These 12 Small Towns Were Devastated by Random Killing Sprees and Shocked the World

These 12 Small Towns Were Devastated by Random Killing Sprees and Shocked the World

Mike Wood - November 26, 2017

There is something special about small towns, an aesthetic and an innocence that makes them charming and homely, even for outsiders. The way that everyone knows everyone, the way in which old fashioned values of community and politeness prevail, the slower pace of life: all these things contribute to the joys of small town life. There is, however, always a dark side. The heightened feeling of shared values and shared lives can become suffocating for some and the closeness of life can lead to gossip, rumours and paranoia. Sometimes this all becomes too much and, in fits of range, people snap. That’s why there are small towns out there in the world that will be forever associated with outbreaks of extreme violence that shatter the rural idyll and make the town famous for something else entirely.

There are some places that are so overshadowed by one event that they never recover in the public consciousness. Vietnam, for many people, will always be a war first and a country second, while one need only breathe the name Fukushima, Bhopal or Hillsborough to know exactly what is being referred to. The name becomes a synecdoche for the incident and replaces the place itself as the primary meaning of the word. Mass killings can have the same effect as well, and when they occur in previously sleepy, backwoods places, this is exacerbated even further. Indeed, it can be that the place-name becomes a placeholder for the type of killing and the exact parameters of the evil that has been meted out. Every school shooting in the United States is compared to those of Columbine and Newtown, while in the UK, Dunblane is the benchmark. When a single active shooter goes on the rampage in Australia, it is Port Arthur that comes to mind for the media and the public at large.

It is these massacres, plus a few lesser known incidents, that we will discuss in this article: ten small towns that have been destroyed by spree killers.

These 12 Small Towns Were Devastated by Random Killing Sprees and Shocked the World
The Times front page, August 20 1987. Sword and Scale.

1 – Hungerford, United Kingdom

There is a public perception in the United Kingdom that mass killings are an American problem. The free availability of guns and the public perception in certain parts of the United States that gun ownership is a necessary and good thing baffles many in Europe, but particularly in Britain. Simply put, most Brits have no idea why Americans are so in love with guns and regard mass shooter events as somewhat inevitable when the public at large are allowed to arm themselves so easily. There is also a general feeling that, if you allow people to have guns so easily, then mass shootings are a natural consequence.
It was not always thus. The British disdain for firearms is a relatively recent development and dates back, largely, to a summer’s afternoon in 1987 in the small town of Hungerford, Berkshire. It was in this tiny town, with a population of just under 6,000 people, that tragedy struck on that August day.
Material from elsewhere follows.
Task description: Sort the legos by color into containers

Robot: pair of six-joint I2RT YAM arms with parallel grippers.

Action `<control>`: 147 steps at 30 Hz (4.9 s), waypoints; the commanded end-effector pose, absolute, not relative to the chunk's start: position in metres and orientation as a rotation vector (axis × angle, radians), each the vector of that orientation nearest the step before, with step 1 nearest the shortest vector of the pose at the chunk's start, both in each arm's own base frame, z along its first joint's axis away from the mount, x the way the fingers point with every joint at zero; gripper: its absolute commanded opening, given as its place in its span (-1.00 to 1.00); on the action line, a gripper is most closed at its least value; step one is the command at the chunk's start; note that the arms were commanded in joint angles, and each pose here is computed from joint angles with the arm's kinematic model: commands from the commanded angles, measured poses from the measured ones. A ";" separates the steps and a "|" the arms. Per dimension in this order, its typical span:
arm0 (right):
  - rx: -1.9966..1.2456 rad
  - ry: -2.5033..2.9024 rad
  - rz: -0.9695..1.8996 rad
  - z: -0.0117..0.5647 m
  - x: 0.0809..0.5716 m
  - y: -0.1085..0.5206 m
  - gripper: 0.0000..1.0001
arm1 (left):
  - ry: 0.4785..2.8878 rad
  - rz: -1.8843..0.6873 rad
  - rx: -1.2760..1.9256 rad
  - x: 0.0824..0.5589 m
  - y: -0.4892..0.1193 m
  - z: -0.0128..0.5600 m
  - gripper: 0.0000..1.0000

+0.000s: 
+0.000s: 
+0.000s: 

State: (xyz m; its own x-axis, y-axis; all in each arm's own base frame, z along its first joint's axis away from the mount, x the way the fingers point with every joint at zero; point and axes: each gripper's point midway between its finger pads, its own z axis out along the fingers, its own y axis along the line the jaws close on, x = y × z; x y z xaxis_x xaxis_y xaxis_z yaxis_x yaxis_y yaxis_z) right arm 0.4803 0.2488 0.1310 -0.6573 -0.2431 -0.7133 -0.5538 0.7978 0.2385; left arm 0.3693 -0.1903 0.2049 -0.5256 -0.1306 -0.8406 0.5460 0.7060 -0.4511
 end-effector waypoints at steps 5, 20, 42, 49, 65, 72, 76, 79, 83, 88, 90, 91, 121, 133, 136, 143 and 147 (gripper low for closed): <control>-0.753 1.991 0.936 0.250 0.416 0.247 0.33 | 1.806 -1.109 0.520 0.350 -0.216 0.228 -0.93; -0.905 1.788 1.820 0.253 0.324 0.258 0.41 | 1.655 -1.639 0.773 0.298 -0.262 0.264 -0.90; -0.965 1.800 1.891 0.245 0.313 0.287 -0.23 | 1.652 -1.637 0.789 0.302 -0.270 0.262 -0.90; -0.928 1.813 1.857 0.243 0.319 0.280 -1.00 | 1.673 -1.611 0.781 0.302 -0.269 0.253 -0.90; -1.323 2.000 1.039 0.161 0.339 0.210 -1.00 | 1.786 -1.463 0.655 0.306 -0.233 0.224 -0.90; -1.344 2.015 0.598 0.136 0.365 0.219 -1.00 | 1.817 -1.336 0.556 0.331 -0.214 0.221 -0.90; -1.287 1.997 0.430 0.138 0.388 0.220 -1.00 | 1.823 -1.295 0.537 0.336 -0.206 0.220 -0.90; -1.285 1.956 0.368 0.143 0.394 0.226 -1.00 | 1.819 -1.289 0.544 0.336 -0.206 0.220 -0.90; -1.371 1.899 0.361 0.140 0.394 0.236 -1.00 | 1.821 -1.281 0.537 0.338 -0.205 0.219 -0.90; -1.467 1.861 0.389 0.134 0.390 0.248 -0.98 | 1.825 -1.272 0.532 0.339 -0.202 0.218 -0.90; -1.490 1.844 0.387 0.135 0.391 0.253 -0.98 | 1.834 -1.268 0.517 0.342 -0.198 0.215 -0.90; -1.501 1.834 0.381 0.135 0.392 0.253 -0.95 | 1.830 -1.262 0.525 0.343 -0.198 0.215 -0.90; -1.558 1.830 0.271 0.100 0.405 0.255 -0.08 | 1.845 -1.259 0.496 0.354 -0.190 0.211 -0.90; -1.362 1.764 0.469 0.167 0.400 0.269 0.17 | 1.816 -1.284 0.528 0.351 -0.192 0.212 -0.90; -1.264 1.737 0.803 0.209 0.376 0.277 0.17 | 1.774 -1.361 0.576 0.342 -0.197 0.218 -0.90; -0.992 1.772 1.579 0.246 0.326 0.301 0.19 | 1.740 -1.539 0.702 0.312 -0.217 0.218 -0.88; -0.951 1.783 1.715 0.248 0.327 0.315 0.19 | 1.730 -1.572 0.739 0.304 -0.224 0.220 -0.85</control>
The Hungerford Massacre – the word “massacre” is not needed in the UK, as everyone knows immediately what is implied on the mere mention of the town’s name – was the work of Michael Ryan, an unemployed man who was 27 at the time of the attack and lived with his mother. He was described – and this will become a theme – as being a loner with few friends and who suffered from mental health problems. He was a licenced firearms owner who had been granted a certificate to own pistols, semi-automatic rifles and shotguns.
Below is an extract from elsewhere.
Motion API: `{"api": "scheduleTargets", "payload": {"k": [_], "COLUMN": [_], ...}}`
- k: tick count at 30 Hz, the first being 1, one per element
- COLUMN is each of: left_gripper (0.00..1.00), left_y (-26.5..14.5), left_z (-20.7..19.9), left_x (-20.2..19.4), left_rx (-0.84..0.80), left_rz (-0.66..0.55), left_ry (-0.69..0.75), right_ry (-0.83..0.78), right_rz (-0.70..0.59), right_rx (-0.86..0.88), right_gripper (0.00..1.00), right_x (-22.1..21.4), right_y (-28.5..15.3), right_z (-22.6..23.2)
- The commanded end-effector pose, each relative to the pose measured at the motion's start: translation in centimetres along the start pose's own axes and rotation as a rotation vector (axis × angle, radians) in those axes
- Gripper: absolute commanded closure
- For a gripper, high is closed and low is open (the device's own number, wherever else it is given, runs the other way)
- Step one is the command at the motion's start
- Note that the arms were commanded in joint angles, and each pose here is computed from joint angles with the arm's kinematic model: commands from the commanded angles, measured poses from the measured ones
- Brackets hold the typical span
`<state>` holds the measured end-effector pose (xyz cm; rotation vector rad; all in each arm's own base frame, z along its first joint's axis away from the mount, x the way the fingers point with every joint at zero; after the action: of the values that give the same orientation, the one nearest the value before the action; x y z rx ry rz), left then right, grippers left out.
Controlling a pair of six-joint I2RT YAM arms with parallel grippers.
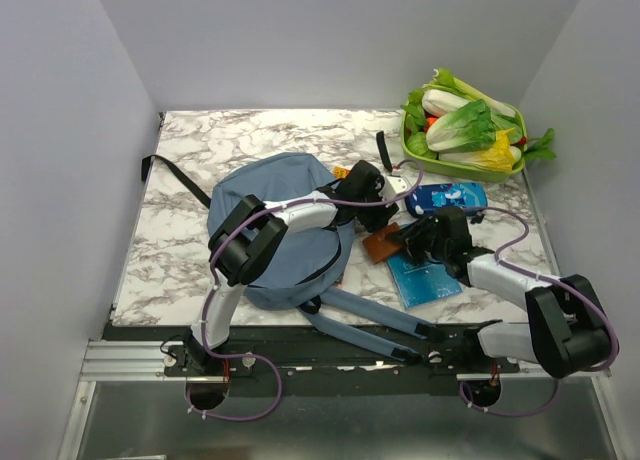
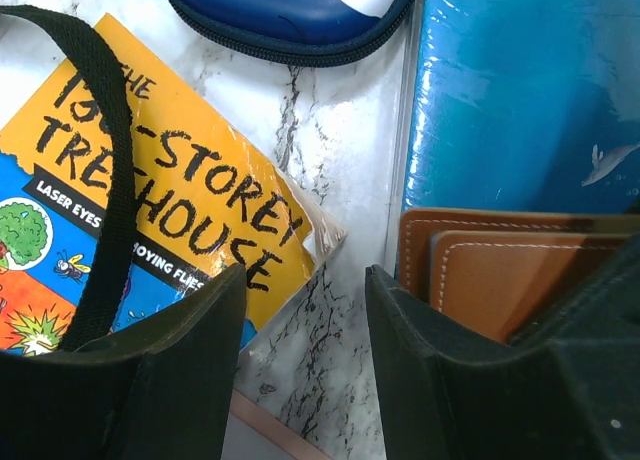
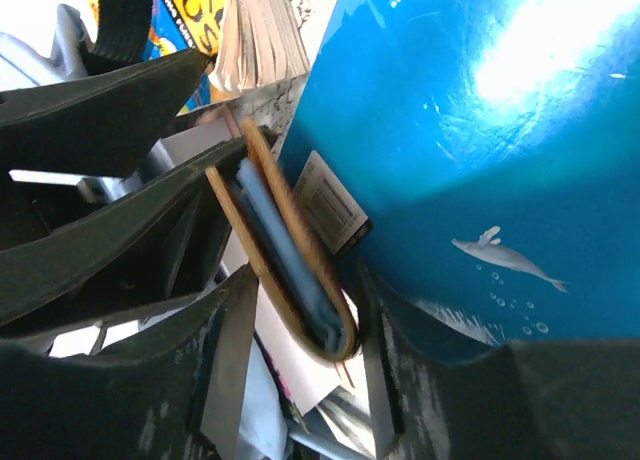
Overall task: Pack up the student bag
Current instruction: Pick up the personal item from the center of the board, then place the personal item in the student bag.
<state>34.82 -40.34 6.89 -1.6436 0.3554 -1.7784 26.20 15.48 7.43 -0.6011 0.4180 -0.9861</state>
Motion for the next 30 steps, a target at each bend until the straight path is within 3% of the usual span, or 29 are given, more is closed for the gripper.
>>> {"api": "scheduleTargets", "payload": {"k": [1,7,12,14,16,17,20,22,30], "left_gripper": [0.41,0.39,0.38,0.37,0.37,0.37,0.37,0.37,0.40], "left_y": [-0.6,-5.0,-13.5,-17.8,-19.7,-22.2,-24.2,-24.5,-25.0], "left_z": [-1.8,2.4,6.2,7.5,7.2,8.3,8.5,8.3,12.5], "left_x": [-0.7,4.6,7.8,6.9,2.8,1.5,-5.0,-8.3,-12.7], "left_rx": [-0.066,0.000,-0.028,-0.019,-0.036,0.032,0.095,0.123,0.390], "left_rz": [0.040,-0.021,-0.020,-0.019,0.048,0.059,0.194,0.252,0.306], "left_ry": [-0.067,-0.061,-0.056,-0.067,-0.074,-0.072,-0.051,-0.065,-0.031], "right_ry": [-0.041,-0.098,-0.183,-0.226,-0.251,-0.271,-0.310,-0.333,-0.389], "right_rz": [-0.062,-0.105,-0.144,-0.151,-0.161,-0.168,-0.151,-0.128,-0.090], "right_rx": [-0.160,-0.137,-0.083,-0.039,0.036,0.072,0.120,0.137,0.257], "right_gripper": [0.55,0.85,0.99,0.99,1.00,1.00,0.99,0.99,0.99], "right_x": [0.5,1.0,1.2,1.2,1.1,1.2,0.9,0.3,-1.2], "right_y": [0.9,-0.7,-3.7,-4.7,-5.8,-6.3,-7.0,-7.0,-6.7], "right_z": [-3.9,-3.0,-1.0,0.4,2.2,3.7,6.8,8.2,15.3]}}
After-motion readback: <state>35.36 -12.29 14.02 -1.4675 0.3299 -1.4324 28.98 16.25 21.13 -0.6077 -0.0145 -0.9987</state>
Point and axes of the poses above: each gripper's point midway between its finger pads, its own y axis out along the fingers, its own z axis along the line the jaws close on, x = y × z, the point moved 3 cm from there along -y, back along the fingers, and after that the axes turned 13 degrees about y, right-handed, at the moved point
Around lunchtime on August 19, he shot a mother of two in front of her children, before getting into his car and driving to a petrol station, where he filled up his vehicle and attempted to shoot the cashier, but accidentally released the ammunition from his M1 carbine. Undeterred, he went home, picked up more guns and tried to drive off. When the car wouldn’t start, he shot it up, before setting fire to his own house and killing his pets. He shot two neighbours, then walked to town’s common green area, shooting and killing people watching from windows, as well as a dog walker and a police officer who was responding to a call. He would go on to kill 16 people in total – including his own mother – and wound another 15, before turning the gun on himself after a four-hour siege in his old school, where he had barricaded himself into a classroom.

Ryan killed himself and his mother and had no real friends, so it was difficult to ascertain motive. “No one has ever explained why Michael Ryan did what he did. And that’s because, in my opinion, it is not something that can be explained” said the local vicar on the first anniversary of the tragedy. His actions were attributed to one or both of psychosis and schizophrenia, but in truth, there is no way of understanding what was going on in his head when he carried out the attack.

The response from the British government, however, was swift. The public was outraged that access to such deadly weapons, which seemed to serve no purpose in hunting, could be so easy. Within a year, semi-automatic rifles were banned and shotgun ownership severely curtailed. Hungerford would not be the end of mass shootings, but it would mark a sea change in the way the British public saw guns.